All of the data should be repeated exactly; pictures are not part of the copy.

* * *

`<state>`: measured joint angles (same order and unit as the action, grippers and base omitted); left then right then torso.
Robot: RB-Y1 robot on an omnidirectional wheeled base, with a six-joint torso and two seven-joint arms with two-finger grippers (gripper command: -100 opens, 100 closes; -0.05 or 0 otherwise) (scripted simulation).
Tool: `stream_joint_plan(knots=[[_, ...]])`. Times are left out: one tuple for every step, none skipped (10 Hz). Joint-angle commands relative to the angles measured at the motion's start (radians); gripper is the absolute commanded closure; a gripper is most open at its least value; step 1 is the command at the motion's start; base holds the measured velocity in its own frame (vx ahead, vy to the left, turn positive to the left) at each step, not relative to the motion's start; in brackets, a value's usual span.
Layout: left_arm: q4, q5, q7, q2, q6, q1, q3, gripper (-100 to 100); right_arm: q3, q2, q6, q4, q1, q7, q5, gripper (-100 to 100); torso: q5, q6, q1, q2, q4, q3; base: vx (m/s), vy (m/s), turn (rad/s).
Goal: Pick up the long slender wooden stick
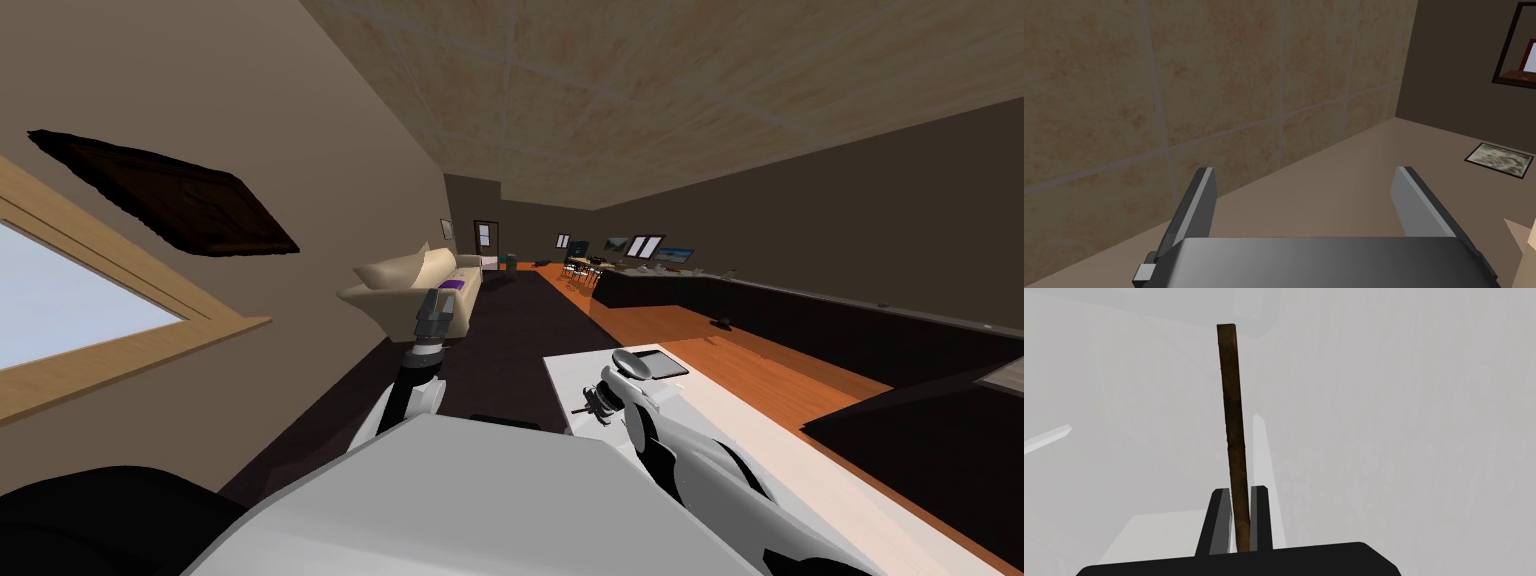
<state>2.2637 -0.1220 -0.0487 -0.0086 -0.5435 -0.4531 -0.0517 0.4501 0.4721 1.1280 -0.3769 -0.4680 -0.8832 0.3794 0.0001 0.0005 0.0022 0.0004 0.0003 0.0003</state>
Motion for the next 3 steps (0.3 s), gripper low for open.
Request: stream_joint_plan(knots=[[0.0, 0.0, 0.0, 0.0, 0.0, 0.0, 0.0, 0, 0.009, 0.033, 0.025, 0.013, -0.02, -0.021, 0.003, 100, 0.0, 0.0, 0.0, 0.0, 0.0, 0.0, -0.011, 0.054, -0.018], [0.0, 0.0, 0.0, 0.0, 0.0, 0.0, 0.0, 0, 0.005, 0.02, 0.011, 0.012, -0.014, -0.011, 0.002, 100, 0.001, 0.0, 0.001, 0.0, 0.0, 0.0, -0.003, 0.029, -0.014], [0.0, 0.0, 0.0, 0.0, 0.0, 0.0, 0.0, 0, 0.006, 0.023, 0.015, 0.012, -0.017, -0.014, 0.002, 0, 0.0, 0.0, 0.0, 0.0, 0.0, 0.0, 0.0, 0.0, 0.0]])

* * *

### Answer box
`<state>`: measured joint angles (same order and unit as the action, grippers and base omitted); left then right then torso.
Robot: RB-Y1 robot on an omnidirectional wheeled base, with a six-joint torso and two seven-joint arms with two-finger grippers (gripper command: -100 opens, 100 closes; -0.05 or 0 otherwise) (scripted simulation).
Tool: `stream_joint_plan(knots=[[_, ...]])`. Times are left out: one tuple for every step, none skipped (10 Hz). Joint-angle commands relative to the angles measured at the motion's start (radians); gripper is the absolute commanded closure; a gripper is most open at its least value; step 1 is the command at the motion's start; base holds the measured velocity in its own frame (vx ahead, vy to the left, turn positive to the left) at each step, not relative to the motion's start; in brackets, a value's usual span.
Layout: left_arm: q4, q5, q7, q2, q6, q1, q3, gripper (-100 to 100); right_arm: q3, q2, q6, q4, q1, q7, q5, gripper (-100 to 100); torso: q5, q6, q1, q2, q4, q3; base: vx (m/s), vy (m/s), turn (rad/s).
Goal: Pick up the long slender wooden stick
<state>2.2637 -0.1220 -0.0487 -0.0086 -0.5435 -0.4531 -0.0517 0.4501 0.4721 1.1280 -0.3769 -0.4680 -0.8832 0.3794 0.0001 0.0005 0.0022 0.0004 0.0003 0.0003</state>
Motion for the next 3 steps (0.3 s), gripper low for open.
Request: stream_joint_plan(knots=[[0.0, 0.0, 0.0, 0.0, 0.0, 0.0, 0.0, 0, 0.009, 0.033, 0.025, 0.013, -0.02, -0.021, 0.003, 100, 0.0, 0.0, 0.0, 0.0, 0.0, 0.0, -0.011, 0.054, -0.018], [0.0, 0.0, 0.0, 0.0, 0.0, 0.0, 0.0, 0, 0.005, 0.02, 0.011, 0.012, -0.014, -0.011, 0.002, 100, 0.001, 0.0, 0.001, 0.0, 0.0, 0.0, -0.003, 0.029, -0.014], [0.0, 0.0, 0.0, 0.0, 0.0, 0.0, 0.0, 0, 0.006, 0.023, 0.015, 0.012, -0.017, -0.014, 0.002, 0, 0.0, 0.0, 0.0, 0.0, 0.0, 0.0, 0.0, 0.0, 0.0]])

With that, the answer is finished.